[ACTIVITY]
With respect to the word "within", report how many lines of the following listing include it. Give nothing but the number.

[SOURCE INFORMATION]
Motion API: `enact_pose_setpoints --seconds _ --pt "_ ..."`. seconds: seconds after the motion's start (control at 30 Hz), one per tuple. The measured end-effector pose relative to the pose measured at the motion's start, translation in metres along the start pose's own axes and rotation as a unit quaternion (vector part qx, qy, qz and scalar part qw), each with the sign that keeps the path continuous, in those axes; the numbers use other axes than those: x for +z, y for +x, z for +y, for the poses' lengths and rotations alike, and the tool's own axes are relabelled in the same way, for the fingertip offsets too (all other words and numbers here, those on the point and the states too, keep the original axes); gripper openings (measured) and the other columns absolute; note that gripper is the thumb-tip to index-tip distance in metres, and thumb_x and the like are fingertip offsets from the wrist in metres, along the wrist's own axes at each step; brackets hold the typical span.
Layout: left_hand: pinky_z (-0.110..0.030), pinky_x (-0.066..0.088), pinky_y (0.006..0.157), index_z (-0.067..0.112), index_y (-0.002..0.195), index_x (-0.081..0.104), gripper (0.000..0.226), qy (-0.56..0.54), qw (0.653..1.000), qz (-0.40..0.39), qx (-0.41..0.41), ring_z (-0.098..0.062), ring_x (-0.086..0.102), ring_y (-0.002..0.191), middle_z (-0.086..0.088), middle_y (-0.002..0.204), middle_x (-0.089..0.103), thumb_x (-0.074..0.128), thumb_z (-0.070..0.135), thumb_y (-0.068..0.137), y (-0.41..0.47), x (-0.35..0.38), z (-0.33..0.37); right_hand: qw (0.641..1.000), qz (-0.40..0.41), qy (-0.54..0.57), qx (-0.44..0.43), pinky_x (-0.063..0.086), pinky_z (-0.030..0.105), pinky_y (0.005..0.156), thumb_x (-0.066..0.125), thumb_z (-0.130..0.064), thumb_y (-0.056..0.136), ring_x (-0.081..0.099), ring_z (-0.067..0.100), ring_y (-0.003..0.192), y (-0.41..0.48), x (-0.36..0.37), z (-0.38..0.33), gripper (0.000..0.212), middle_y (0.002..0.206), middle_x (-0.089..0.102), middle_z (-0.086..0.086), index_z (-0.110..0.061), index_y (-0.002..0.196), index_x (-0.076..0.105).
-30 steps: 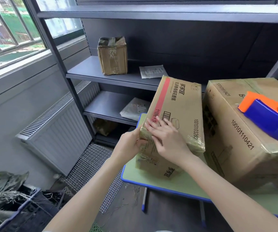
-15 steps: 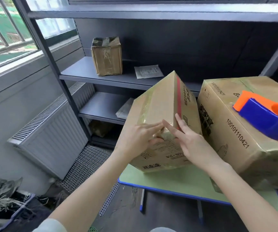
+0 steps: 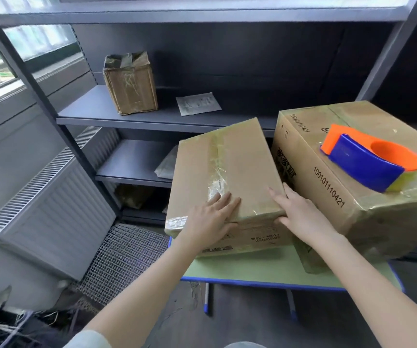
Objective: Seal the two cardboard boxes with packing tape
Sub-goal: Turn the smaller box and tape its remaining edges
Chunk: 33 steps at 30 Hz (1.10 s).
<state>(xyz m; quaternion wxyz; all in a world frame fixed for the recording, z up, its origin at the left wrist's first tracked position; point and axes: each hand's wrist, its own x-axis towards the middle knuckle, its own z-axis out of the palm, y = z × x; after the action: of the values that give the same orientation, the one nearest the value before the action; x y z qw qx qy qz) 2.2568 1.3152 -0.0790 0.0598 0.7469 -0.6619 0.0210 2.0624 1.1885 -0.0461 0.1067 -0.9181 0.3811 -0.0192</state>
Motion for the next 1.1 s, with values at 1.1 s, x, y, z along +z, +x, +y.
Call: enact_pose_setpoints --seconds 1.1 --pt "-0.031 0.053 0.07 0.033 0.124 0.055 0.046 -0.067 0.979 0.024 -0.189 -0.008 0.049 0.125 0.019 0.134 0.052 0.035 0.029 0.083 -0.077 0.014 0.001 0.957 -0.274 -0.026 -0.092 -0.005 0.038 0.115 0.056 -0.016 0.09 -0.017 0.022 0.142 0.041 0.019 -0.033 0.083 0.153 -0.021 0.001 -0.028 0.148 -0.002"
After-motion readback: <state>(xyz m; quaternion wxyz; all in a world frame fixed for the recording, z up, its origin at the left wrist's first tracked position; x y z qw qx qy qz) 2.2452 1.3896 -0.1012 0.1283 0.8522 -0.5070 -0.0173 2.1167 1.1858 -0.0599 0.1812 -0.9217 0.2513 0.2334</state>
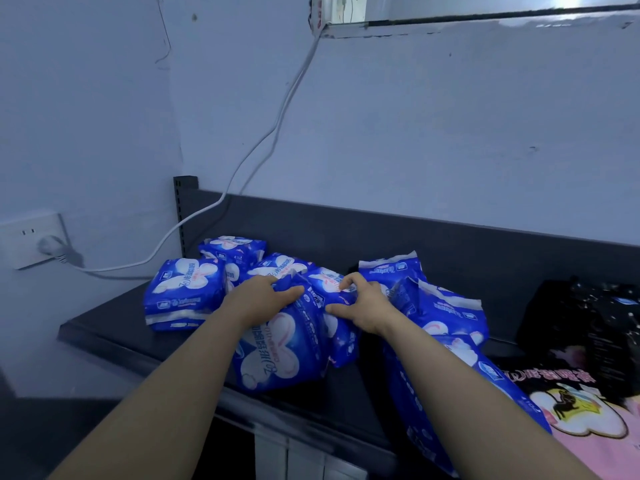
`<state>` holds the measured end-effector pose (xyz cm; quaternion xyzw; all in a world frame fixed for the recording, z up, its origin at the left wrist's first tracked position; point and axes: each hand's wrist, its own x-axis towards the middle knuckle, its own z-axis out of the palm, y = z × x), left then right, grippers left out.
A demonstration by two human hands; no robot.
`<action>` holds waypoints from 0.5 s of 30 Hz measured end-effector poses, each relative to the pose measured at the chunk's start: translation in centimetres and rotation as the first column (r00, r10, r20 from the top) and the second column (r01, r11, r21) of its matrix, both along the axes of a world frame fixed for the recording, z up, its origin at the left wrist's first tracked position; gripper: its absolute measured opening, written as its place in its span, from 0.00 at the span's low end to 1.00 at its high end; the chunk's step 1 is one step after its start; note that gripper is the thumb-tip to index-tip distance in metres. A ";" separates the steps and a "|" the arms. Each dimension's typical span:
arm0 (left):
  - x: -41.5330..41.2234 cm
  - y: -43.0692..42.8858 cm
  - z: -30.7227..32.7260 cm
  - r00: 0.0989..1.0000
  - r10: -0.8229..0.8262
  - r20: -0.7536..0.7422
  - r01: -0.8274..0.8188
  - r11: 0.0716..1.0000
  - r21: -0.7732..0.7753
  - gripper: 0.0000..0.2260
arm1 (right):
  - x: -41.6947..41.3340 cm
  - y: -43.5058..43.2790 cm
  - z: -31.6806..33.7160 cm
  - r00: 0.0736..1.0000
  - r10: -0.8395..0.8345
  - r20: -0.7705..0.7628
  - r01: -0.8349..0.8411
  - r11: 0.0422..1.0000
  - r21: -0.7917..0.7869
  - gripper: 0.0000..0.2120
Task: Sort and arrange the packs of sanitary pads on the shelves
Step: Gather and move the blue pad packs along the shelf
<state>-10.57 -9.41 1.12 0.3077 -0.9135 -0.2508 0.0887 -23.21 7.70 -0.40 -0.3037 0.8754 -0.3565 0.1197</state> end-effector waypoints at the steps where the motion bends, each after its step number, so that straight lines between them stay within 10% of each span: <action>1: 0.2 0.2 0.0 1.000 0.005 -0.005 -0.005 1.000 -0.005 0.37 | 0.1 0.0 0.0 1.000 -0.009 -0.008 0.009 1.000 0.023 0.26; 4: 0.5 0.4 -0.1 0.999 0.021 -0.027 -0.022 1.000 -0.003 0.35 | 0.3 0.2 0.2 1.000 -0.016 -0.027 0.018 0.997 0.076 0.39; 15: 2.6 1.3 -0.7 0.966 0.090 -0.242 -0.097 0.995 -0.015 0.29 | 1.6 1.1 0.5 0.978 0.042 -0.203 -0.006 0.985 0.174 0.36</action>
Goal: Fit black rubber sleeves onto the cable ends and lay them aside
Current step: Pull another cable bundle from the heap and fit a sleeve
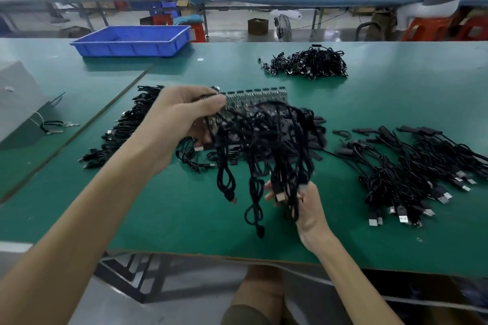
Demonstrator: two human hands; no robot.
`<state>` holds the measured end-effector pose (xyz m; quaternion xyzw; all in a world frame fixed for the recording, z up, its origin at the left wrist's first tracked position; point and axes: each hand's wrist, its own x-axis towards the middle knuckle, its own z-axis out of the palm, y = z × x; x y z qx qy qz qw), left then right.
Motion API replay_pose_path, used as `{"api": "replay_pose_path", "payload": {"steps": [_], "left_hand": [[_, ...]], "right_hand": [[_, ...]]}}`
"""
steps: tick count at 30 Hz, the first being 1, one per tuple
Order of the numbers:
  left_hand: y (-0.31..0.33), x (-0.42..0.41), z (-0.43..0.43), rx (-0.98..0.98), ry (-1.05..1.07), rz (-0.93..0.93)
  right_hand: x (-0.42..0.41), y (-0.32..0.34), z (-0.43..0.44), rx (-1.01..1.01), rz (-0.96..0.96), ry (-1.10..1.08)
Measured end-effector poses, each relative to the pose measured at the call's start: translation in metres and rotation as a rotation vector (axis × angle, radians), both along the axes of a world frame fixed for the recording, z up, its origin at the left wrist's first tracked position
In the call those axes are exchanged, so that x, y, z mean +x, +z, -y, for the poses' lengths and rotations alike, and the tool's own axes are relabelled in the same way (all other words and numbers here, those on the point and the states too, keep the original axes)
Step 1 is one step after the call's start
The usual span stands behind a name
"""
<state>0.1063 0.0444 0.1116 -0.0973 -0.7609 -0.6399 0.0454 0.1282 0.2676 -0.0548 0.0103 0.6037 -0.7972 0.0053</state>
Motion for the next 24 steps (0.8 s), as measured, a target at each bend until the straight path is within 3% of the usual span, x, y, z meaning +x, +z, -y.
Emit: {"api": "replay_pose_path", "payload": {"steps": [4,8,13,18,24], "left_hand": [[-0.024,-0.009,0.002,-0.070,-0.094,0.147],[-0.048,-0.022,0.011,-0.140,-0.011,0.202],[-0.072,-0.032,0.019,-0.298,0.072,0.183],[-0.080,-0.041,0.017,-0.660,0.018,0.144],[-0.061,-0.057,0.011,-1.006,-0.195,0.212]], "right_hand": [[0.001,-0.007,-0.002,-0.133,0.186,-0.026],[-0.002,-0.006,-0.001,0.113,0.077,-0.069],[-0.001,-0.003,-0.002,0.130,-0.032,-0.038],[0.000,-0.001,-0.003,0.174,-0.058,-0.029],[0.003,0.003,-0.001,0.239,-0.119,0.063]]}}
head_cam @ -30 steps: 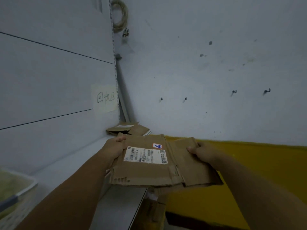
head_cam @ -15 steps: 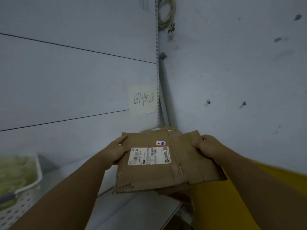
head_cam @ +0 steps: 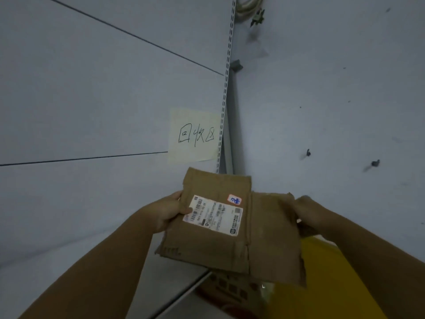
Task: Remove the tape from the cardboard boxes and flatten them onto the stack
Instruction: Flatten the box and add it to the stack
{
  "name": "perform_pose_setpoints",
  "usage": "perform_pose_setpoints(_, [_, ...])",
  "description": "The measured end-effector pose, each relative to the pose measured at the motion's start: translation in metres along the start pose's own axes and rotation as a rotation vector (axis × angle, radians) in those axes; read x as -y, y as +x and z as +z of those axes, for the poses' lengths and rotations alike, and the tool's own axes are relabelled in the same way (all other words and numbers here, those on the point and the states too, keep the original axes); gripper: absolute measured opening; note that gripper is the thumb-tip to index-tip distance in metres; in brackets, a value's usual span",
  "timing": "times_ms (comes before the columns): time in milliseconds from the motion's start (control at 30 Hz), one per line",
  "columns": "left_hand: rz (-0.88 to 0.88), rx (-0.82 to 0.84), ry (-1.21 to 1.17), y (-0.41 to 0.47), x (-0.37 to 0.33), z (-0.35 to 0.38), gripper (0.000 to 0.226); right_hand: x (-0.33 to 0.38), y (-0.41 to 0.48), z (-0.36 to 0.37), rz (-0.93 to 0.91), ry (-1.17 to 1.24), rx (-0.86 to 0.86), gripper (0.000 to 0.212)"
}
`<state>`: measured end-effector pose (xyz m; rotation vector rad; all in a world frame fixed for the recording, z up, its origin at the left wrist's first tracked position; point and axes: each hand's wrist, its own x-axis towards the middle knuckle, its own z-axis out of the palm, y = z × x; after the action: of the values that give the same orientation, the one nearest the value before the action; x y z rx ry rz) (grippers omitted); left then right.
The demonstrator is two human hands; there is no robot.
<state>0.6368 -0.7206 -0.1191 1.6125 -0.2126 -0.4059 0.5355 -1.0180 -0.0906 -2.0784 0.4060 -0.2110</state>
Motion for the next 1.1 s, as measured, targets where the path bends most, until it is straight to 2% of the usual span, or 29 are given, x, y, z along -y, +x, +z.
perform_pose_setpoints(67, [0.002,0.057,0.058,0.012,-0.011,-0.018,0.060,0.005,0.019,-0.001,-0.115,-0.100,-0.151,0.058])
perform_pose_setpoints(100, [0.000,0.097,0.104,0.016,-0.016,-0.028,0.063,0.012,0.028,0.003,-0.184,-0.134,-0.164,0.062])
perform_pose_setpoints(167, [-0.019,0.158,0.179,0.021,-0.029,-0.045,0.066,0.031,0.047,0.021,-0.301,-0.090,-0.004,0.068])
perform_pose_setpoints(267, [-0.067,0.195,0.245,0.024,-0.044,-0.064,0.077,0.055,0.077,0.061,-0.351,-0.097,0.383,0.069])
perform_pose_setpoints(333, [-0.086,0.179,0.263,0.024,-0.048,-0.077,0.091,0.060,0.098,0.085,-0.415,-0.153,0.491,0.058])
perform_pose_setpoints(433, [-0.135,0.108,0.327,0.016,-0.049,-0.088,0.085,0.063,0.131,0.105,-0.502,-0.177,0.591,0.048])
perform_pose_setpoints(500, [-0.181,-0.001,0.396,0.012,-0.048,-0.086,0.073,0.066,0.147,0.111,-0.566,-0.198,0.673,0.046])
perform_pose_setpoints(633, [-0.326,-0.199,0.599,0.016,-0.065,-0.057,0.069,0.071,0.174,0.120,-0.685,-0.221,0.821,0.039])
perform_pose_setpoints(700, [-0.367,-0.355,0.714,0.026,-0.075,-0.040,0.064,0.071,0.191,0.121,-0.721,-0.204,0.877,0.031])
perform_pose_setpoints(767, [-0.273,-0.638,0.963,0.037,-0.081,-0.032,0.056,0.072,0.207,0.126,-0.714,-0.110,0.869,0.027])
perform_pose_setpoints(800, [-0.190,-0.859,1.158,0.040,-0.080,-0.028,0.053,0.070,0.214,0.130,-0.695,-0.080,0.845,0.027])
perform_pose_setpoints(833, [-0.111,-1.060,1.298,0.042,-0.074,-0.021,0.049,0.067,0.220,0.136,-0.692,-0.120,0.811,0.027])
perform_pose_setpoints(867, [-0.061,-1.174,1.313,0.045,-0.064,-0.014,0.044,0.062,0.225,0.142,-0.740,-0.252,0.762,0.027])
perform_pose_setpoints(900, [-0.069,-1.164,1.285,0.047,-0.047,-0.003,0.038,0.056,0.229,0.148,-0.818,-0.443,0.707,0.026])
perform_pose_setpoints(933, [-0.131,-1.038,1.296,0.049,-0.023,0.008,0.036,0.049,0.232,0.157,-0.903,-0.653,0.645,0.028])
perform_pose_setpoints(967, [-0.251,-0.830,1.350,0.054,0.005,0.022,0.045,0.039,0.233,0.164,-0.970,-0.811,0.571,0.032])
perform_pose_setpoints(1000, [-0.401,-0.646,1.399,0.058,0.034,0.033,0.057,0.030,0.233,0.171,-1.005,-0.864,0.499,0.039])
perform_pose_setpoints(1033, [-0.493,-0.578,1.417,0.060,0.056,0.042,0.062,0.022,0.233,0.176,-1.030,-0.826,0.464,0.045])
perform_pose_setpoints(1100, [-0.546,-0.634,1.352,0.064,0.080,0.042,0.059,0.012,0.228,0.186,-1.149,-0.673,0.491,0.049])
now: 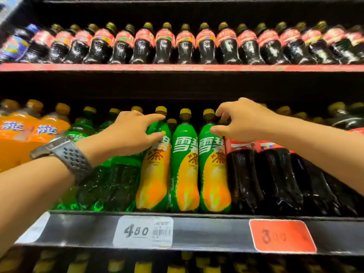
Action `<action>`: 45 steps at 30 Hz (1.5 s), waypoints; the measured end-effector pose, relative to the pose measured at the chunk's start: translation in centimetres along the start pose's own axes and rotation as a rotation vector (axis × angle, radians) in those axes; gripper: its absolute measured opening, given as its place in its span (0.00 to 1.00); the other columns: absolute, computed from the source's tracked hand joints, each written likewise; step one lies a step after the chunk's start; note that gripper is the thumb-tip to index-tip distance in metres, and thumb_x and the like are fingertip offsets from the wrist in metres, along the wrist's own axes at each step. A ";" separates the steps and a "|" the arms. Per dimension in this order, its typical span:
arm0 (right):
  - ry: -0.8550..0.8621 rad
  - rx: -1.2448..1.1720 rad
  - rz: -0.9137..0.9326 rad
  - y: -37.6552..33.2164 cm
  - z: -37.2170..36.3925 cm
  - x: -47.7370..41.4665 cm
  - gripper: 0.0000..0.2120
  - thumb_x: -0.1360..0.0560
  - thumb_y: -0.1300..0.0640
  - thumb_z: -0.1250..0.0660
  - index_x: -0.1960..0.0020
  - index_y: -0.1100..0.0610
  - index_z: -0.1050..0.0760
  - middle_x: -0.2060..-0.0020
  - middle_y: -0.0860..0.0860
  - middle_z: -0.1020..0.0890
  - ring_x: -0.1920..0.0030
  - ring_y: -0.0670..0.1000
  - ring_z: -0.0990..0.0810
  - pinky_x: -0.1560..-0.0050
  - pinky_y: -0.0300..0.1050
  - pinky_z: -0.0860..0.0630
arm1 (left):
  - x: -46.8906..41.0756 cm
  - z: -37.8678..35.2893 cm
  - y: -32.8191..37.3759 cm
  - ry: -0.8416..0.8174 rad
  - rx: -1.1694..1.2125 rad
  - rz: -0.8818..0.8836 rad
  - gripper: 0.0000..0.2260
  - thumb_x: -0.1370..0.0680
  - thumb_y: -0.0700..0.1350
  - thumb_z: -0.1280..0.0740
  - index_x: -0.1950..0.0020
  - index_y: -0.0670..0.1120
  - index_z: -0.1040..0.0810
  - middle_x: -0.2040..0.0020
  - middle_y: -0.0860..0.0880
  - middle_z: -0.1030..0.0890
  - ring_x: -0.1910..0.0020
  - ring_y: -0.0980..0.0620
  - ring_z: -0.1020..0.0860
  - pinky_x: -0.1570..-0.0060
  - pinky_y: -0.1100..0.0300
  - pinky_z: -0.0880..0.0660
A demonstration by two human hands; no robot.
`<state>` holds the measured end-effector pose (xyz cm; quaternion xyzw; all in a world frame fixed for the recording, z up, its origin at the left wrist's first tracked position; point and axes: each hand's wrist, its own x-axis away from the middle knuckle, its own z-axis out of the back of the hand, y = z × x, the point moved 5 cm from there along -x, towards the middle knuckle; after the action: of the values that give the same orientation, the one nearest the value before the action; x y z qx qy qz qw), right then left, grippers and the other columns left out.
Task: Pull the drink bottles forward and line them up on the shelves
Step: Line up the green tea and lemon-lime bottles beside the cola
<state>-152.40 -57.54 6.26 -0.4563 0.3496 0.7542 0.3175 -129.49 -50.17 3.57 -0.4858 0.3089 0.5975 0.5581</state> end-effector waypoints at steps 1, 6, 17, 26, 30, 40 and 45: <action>-0.010 0.007 -0.004 -0.1 0.0 -0.3 0.26 0.32 0.34 0.35 0.40 0.47 0.27 0.47 0.50 0.21 0.44 0.54 0.25 0.46 0.51 0.24 | 0.0 0.2 0.2 -0.017 -0.008 0.012 0.26 0.24 0.61 0.39 0.26 0.61 0.39 0.34 0.41 0.27 0.33 0.42 0.32 0.35 0.50 0.37; -0.045 0.064 0.025 -1.2 -0.4 -0.6 0.24 0.33 0.37 0.32 0.45 0.51 0.25 0.51 0.50 0.19 0.49 0.55 0.22 0.50 0.50 0.22 | 0.1 0.8 2.2 0.008 -0.091 0.058 0.27 0.25 0.60 0.39 0.26 0.58 0.37 0.39 0.40 0.23 0.36 0.40 0.30 0.38 0.49 0.34; 0.139 -0.055 -0.023 4.0 3.7 0.9 0.10 0.28 0.49 0.33 0.48 0.50 0.22 0.57 0.45 0.20 0.51 0.51 0.21 0.52 0.43 0.26 | 0.8 2.1 4.9 0.237 0.145 -0.136 0.22 0.25 0.57 0.36 0.33 0.52 0.28 0.33 0.50 0.29 0.35 0.48 0.32 0.35 0.49 0.33; 0.131 0.012 -0.150 12.4 4.5 4.4 0.10 0.28 0.50 0.33 0.47 0.50 0.22 0.57 0.45 0.20 0.51 0.49 0.22 0.54 0.41 0.30 | 0.4 0.2 12.7 0.258 0.298 -0.267 0.18 0.26 0.52 0.35 0.37 0.51 0.26 0.38 0.51 0.25 0.39 0.50 0.29 0.39 0.54 0.32; 0.140 0.000 -0.143 15.2 4.4 5.6 0.11 0.28 0.43 0.33 0.51 0.48 0.23 0.61 0.43 0.21 0.55 0.48 0.23 0.57 0.40 0.32 | -0.7 -0.7 15.4 0.226 0.308 -0.212 0.23 0.25 0.53 0.35 0.31 0.50 0.29 0.34 0.50 0.25 0.35 0.50 0.29 0.38 0.58 0.35; 0.070 -0.065 0.010 12.9 2.3 5.5 0.46 0.44 0.20 0.43 0.42 0.53 0.22 0.50 0.49 0.27 0.41 0.51 0.30 0.43 0.50 0.26 | -2.3 -1.7 18.3 0.165 0.240 0.034 0.27 0.26 0.58 0.34 0.29 0.52 0.32 0.38 0.46 0.22 0.36 0.43 0.30 0.36 0.50 0.36; -0.045 -0.036 0.022 12.0 1.5 5.5 0.46 0.42 0.23 0.36 0.38 0.56 0.24 0.42 0.53 0.28 0.36 0.54 0.33 0.40 0.51 0.27 | -2.2 -1.5 18.7 0.190 0.195 0.042 0.26 0.26 0.57 0.34 0.30 0.51 0.30 0.39 0.46 0.21 0.37 0.43 0.29 0.37 0.48 0.33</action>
<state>-164.77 -62.11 4.62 -0.4410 0.3337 0.7738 0.3089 -147.40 -55.84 1.84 -0.4771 0.4270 0.5275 0.5584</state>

[WRITTEN ANSWER]
2